Quiet now returned to the skies over London. The city’s population steeled itself for the next alarm, while the RAF confidently awaited their next test. A week passed, then a month, two months, still more time, but the raiders did not return. In fact, they never came again.

Increasing demands from the Army in the second half of 1918 meant Bogohl 3 and Rfa 501 were unable to return to London. There was a plan in September 1918 to unleash a firestorm on the city when a new lightweight but effective incendiary – the Elektron bomb – became available, but the raid was cancelled at the last moment. With British aircraft now bombing German towns and cities, the German Army High Command feared even greater reprisals against the civilian population. For London, the war was over.

 

The impact

The bomber raids on the London area resulted in 487 deaths and 1,434 other casualties. Across the rest of south-eastern England, mainly in coastal towns, another 350 died with 557 injured in aeroplane attacks.

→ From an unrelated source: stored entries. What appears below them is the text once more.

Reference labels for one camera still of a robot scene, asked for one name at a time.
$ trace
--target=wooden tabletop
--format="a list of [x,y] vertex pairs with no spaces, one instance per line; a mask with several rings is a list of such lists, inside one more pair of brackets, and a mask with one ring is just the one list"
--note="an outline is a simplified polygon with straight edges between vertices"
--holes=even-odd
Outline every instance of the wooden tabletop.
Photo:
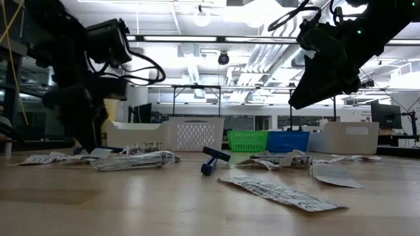
[[[209,177],[200,173],[202,153],[179,153],[183,162],[162,169],[121,172],[71,161],[6,165],[28,155],[0,158],[2,235],[420,235],[416,159],[342,162],[364,186],[353,189],[320,183],[307,170],[236,168],[232,163],[249,158],[241,153]],[[217,182],[221,176],[270,180],[349,209],[309,214]]]

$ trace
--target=camera
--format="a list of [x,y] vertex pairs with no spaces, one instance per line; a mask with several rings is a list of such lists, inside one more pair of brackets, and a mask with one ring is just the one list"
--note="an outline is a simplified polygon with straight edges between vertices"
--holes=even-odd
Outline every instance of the camera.
[[229,64],[229,56],[227,52],[222,52],[219,56],[219,65],[225,66]]

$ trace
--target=white plastic bin
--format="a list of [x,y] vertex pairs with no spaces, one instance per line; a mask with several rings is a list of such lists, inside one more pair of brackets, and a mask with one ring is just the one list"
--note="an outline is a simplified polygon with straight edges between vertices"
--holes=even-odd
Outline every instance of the white plastic bin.
[[378,133],[378,122],[328,122],[323,132],[310,134],[308,151],[376,154]]
[[224,118],[170,117],[173,151],[222,149]]
[[161,142],[164,150],[171,149],[170,122],[162,124],[135,124],[106,122],[107,143],[109,147],[125,148],[145,142]]

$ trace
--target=blue basket
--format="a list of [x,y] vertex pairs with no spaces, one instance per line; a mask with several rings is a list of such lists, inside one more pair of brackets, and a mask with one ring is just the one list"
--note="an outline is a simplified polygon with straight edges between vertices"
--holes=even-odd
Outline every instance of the blue basket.
[[288,153],[294,149],[306,151],[310,132],[269,132],[267,150]]

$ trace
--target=green basket
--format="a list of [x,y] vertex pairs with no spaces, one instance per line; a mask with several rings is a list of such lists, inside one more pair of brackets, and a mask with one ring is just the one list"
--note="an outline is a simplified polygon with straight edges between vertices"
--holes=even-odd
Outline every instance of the green basket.
[[234,152],[265,151],[268,131],[228,131],[230,149]]

But Germany’s plan to crush the morale of London’s population by aerial bombardment had failed. Rather than demand peace, Londoners had called for reprisals.

But the raids did have an impact. They had forced the deployment of high-performance aircraft away from the front-line and had, at times, affected munitions production. And despite urgent demands for their redeployment, the guns, the searchlights, and the manpower required to complete the defence system remained firmly in place until the end of the war.

Yet this came at a price. Bogohl 3 lost 24 Gothas shot down or missing, with another 36 destroyed or seriously damaged in landing accidents, and Rfa 501 also lost three Giants in bad landings. In comparison, the Home Defence squadrons lost 16 aircraft.

And Britain gained a significant – and as yet unsuspected – benefit from the raids. The defence system that had evolved (later enhanced by radar) would be the backbone of the nation’s response just over two decades later, when German aircraft again appeared in Britain’s skies, in the summer of 1940.